» What is needed
Please write out the entire listing below exactly, excluding its pictures.

-- Material provided follows --

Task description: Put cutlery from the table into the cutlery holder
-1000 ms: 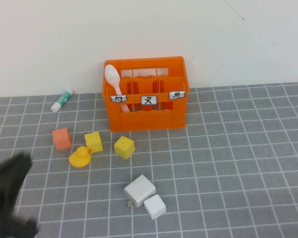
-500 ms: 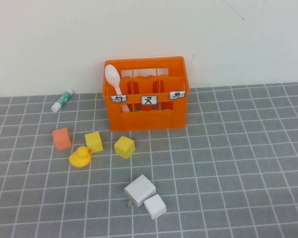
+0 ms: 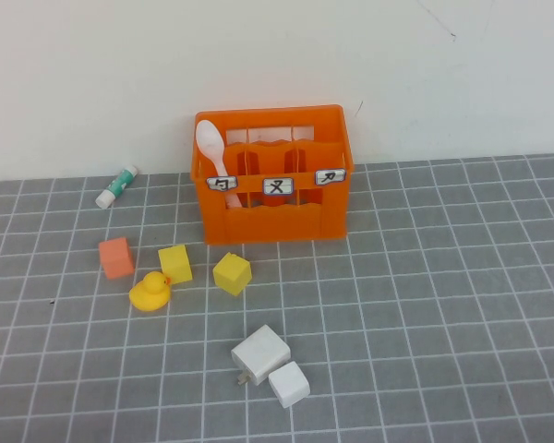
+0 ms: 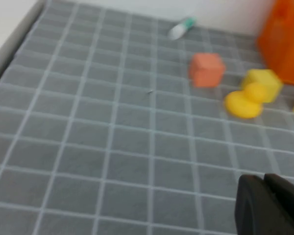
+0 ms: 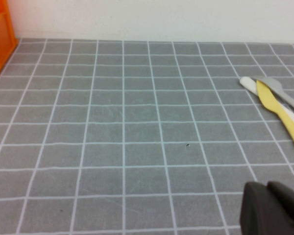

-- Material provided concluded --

» Solution for this exercise
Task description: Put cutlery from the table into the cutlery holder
-1000 ms: 
-500 ms: 
+0 ms: 
+0 ms: 
+0 ms: 

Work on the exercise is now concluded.